Proposed mechanised parking in HDBs. Dumb!

Bad bad idea!!! Instead of controlling the car population (isn’t that the aim of COE?), the Government is resorting to the expensive and inconvenient option to solve the symptoms rather than the root cause. Even the reporter in this following report can see the problems much better than the highly paid executives and politicians who think they know best.

Heavy traffic could bring mechanised parking systems to a grinding halt

source: Todayonline 16 Oct 2013

SINGAPORE — Mechanised parking systems in public housing areas is the way to go, say private car park operators about the Housing and Development Board’s (HDB) plans for a pilot trial next year — but there are pitfalls to beware of.

Operators TODAY spoke to warned that heavier traffic and non-savvy users could lead to routine technical glitches, breakdowns and parking delays.

MHE-Demag Division Manager Jeffrey Tan, for one, noted that compared to private mechanised car parks at commercial buildings, traffic at public car parks in HDB areas could be heavier.

This could wear down the machinery faster, resulting in more breakdowns and more routine maintenance being needed, said Mr Tan.

And since busy Singaporeans are not known to be especially patient, frustration could build up when the system does fail.

Parking queues could also build up on weekends, and operator response to breakdowns will need to be “quick and fast”, he added — the current acceptable time is an hour.

Earlier this month, the HDB announced that a pilot mechanised parking project would be carried out at Bukit Panjang, Yishun and Changi to address a shortage of parking lots. A “Tower Parking System” will be used at Bangkit Road and Yishun Avenue 4, and a “Cart System” at Changi Village Road, near the popular market and jetty.

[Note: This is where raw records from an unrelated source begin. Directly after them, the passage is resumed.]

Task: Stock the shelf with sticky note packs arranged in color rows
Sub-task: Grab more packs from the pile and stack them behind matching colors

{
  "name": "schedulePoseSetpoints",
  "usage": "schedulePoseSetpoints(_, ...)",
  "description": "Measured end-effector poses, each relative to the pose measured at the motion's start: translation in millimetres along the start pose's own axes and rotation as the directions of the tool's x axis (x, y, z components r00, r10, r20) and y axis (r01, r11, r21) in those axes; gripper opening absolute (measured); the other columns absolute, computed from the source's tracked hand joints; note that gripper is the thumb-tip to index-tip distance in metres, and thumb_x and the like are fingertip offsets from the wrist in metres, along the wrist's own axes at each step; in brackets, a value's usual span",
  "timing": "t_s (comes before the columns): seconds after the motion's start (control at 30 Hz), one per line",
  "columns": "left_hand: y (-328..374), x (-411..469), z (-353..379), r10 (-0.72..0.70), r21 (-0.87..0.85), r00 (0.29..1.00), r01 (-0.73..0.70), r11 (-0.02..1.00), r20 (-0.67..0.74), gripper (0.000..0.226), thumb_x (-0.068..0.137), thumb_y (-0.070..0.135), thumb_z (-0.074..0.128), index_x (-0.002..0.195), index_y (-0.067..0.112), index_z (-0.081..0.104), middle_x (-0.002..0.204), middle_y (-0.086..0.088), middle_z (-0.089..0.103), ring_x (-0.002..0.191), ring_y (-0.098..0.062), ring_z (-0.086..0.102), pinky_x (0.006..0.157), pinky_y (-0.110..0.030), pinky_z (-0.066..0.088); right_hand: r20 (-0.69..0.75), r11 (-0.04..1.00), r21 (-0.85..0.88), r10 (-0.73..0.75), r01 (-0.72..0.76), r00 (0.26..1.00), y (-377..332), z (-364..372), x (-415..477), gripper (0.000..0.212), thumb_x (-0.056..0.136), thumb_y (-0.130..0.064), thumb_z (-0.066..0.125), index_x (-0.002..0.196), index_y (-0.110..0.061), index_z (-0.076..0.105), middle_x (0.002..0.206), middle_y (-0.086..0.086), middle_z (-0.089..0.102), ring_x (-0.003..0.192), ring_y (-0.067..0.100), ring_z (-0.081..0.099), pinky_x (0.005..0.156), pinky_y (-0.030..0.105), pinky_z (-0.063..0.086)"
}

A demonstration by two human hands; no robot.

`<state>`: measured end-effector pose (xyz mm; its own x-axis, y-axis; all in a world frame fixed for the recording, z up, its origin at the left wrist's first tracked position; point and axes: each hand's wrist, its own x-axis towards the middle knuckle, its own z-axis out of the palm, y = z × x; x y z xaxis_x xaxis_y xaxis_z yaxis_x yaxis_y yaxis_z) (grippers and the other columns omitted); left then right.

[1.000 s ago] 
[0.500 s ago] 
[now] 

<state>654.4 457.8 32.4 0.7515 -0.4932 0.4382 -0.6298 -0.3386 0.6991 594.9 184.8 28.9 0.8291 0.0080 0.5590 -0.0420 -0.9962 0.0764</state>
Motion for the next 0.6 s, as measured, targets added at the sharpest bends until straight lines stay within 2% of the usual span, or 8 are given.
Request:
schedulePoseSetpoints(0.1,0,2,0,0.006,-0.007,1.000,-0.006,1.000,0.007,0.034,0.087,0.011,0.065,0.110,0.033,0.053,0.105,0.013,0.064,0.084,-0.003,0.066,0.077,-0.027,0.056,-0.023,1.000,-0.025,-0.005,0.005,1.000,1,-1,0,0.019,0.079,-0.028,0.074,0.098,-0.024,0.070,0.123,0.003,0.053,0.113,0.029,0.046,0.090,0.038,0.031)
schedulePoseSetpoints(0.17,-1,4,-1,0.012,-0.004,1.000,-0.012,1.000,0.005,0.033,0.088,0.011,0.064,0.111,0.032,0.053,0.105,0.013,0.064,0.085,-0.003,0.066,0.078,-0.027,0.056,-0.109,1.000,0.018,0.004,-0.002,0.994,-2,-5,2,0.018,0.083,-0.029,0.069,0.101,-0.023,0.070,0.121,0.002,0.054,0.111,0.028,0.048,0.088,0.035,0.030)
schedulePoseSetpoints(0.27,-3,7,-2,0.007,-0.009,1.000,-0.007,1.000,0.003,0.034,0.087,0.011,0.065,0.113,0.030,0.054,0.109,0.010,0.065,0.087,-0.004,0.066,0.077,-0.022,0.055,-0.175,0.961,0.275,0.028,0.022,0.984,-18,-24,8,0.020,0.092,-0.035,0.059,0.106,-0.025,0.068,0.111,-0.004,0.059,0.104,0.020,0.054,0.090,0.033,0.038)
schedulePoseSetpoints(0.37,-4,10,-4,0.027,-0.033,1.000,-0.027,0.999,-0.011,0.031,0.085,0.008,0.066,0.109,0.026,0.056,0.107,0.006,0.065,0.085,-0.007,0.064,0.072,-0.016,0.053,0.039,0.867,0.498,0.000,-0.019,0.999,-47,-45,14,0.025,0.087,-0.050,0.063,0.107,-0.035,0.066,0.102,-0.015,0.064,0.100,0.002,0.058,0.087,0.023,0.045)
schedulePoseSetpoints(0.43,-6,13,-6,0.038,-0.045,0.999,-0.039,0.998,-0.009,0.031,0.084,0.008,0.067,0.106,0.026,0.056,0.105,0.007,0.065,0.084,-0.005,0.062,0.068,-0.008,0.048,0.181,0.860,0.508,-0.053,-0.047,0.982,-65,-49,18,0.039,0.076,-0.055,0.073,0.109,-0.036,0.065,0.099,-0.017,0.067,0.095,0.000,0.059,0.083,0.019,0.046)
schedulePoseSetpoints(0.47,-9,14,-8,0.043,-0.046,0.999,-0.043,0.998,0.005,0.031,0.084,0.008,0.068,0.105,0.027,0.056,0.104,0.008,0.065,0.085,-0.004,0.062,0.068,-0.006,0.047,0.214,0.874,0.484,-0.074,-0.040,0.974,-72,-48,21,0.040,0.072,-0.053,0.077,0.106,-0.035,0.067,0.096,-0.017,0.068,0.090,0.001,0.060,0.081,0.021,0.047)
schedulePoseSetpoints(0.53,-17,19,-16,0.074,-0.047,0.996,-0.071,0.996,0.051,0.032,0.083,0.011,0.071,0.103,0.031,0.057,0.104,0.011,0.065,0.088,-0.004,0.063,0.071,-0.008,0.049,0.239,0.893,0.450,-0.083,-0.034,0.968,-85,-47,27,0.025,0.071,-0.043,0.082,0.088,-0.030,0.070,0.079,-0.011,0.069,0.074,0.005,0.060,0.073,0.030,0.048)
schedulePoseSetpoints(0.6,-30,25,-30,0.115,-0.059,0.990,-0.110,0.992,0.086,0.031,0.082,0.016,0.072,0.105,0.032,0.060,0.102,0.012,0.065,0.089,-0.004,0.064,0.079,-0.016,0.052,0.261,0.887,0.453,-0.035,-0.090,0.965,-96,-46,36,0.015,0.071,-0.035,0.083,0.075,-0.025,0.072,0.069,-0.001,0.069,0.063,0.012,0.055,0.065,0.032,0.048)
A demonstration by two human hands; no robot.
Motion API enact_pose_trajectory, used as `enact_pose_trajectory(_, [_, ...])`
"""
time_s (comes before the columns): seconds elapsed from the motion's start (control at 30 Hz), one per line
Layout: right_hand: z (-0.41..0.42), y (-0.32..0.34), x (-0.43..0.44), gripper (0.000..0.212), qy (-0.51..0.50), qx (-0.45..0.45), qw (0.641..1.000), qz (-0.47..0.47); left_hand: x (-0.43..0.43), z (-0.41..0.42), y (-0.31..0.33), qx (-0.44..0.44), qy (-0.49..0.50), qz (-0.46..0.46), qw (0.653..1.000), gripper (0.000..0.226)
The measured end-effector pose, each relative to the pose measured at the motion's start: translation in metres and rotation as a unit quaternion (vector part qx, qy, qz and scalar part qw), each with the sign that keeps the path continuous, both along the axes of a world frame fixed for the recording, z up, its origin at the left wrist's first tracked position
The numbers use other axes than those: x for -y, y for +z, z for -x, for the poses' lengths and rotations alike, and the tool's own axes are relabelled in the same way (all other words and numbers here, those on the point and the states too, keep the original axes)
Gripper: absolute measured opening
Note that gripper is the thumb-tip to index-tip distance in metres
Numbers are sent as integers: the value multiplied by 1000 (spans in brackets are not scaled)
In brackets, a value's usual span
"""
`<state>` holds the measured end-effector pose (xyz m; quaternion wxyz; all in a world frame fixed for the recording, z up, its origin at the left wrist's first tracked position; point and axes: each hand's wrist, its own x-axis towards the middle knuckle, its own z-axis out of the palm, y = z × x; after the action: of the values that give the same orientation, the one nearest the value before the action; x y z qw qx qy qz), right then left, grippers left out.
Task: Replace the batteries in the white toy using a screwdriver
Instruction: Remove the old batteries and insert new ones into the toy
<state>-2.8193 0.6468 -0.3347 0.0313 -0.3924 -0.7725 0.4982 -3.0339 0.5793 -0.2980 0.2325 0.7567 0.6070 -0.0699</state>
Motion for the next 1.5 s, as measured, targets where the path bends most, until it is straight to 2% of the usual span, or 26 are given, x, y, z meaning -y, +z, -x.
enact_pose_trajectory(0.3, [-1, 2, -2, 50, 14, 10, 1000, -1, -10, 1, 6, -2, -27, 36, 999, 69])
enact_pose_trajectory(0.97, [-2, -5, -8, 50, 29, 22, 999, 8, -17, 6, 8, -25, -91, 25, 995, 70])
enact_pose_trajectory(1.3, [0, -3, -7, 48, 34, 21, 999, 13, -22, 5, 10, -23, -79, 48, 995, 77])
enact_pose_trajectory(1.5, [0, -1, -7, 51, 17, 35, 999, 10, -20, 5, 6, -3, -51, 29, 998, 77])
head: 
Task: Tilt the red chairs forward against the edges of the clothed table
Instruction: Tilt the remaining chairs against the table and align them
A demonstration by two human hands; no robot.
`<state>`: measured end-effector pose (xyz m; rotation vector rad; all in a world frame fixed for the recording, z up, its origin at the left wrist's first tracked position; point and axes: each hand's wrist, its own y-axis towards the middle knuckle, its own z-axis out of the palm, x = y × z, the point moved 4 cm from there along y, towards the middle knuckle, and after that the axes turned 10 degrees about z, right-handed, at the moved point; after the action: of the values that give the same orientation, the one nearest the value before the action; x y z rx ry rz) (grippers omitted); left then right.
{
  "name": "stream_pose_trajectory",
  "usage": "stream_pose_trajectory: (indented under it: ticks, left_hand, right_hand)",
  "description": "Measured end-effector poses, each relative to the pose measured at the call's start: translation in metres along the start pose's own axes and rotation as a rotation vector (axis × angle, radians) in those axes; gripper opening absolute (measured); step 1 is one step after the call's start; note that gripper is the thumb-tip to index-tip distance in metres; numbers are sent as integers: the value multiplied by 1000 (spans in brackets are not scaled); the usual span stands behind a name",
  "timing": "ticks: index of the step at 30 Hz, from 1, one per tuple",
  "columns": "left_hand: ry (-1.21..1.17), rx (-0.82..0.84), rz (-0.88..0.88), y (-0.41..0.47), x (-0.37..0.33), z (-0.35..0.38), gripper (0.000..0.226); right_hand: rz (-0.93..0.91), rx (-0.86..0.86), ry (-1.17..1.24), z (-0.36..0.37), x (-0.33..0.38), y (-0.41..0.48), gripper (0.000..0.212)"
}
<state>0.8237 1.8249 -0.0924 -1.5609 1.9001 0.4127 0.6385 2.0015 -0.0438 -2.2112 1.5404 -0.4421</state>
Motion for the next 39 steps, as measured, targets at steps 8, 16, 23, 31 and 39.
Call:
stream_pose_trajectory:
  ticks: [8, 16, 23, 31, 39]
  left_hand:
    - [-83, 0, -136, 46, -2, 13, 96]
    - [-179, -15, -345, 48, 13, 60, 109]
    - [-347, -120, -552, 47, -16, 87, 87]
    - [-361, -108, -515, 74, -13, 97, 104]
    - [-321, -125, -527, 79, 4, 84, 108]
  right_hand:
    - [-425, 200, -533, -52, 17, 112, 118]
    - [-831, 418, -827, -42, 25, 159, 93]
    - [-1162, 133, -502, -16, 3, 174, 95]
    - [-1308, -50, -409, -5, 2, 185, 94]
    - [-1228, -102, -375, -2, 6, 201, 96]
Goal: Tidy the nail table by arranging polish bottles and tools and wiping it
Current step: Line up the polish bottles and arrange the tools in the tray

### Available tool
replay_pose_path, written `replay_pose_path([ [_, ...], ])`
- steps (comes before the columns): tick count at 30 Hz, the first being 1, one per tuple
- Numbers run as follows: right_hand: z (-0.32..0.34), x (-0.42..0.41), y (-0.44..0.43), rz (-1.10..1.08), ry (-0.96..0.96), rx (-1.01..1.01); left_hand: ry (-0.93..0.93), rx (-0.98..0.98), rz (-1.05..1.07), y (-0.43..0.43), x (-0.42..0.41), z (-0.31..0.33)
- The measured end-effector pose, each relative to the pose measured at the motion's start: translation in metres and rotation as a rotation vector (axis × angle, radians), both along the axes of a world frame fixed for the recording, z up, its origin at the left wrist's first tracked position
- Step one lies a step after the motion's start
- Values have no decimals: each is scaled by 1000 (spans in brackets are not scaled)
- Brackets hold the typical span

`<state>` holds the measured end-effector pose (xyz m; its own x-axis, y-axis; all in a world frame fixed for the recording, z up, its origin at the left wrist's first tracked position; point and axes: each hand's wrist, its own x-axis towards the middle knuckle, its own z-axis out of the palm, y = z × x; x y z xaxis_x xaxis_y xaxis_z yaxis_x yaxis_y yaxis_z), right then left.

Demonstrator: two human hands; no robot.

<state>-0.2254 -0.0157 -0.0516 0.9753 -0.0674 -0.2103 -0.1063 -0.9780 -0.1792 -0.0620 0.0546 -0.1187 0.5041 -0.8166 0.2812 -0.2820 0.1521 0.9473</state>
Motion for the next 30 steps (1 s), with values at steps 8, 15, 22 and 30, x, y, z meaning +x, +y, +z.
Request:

Such mechanised parking systems take between 90 seconds and two minutes to park or retrieve a car, according to estimates by the HDB and operators.

The cart system, for instance, involves lifts that transport the vehicles vertically and then carts them laterally into an empty pallet. It has been used at the 140-lot M-Park@Club Street car park since 2008, and cost S$6 million to build.


Motorists need to be educated on how to use the mechanised parking system — and this can be more challenging at public car parks than at private ones, said two operators.

Ms Ariel Tan, General Manager of Current, pointed out that public car parks are not frequented by a fixed pool of users who the operator can guide.

To park a car, motorists must drive their cars into a lift which opens at the side of the building. The driver then leaves the car and starts the machine-assisted parking via a nearby computer.

Users not familiar with the system could press the wrong buttons repeatedly, causing the computer to hang, said Mr Paul Sung, Director of Oxley Otto. Cars entering the lift carelessly could also hit the walls, which may dislocate the elevator and make it unusable, he added.

The time needed for repair would depend on the extent of the damage, Mr Sung said, although the presence of a parking attendant on site could help to resolve the problem in less than an hour.

Motorists TODAY spoke to welcomed mechanised parking in HDB estates as a land-saving measure, but expressed concerns about potential technical problems.

Mr B K Tan, for instance, had encountered two lift breakdowns at M-Park@Club Street in the past month.

The operators of public mechanised car parks, he said, will “have to ensure the infrastructure is good enough to make sure all the vehicles can be collected in timely fashion”.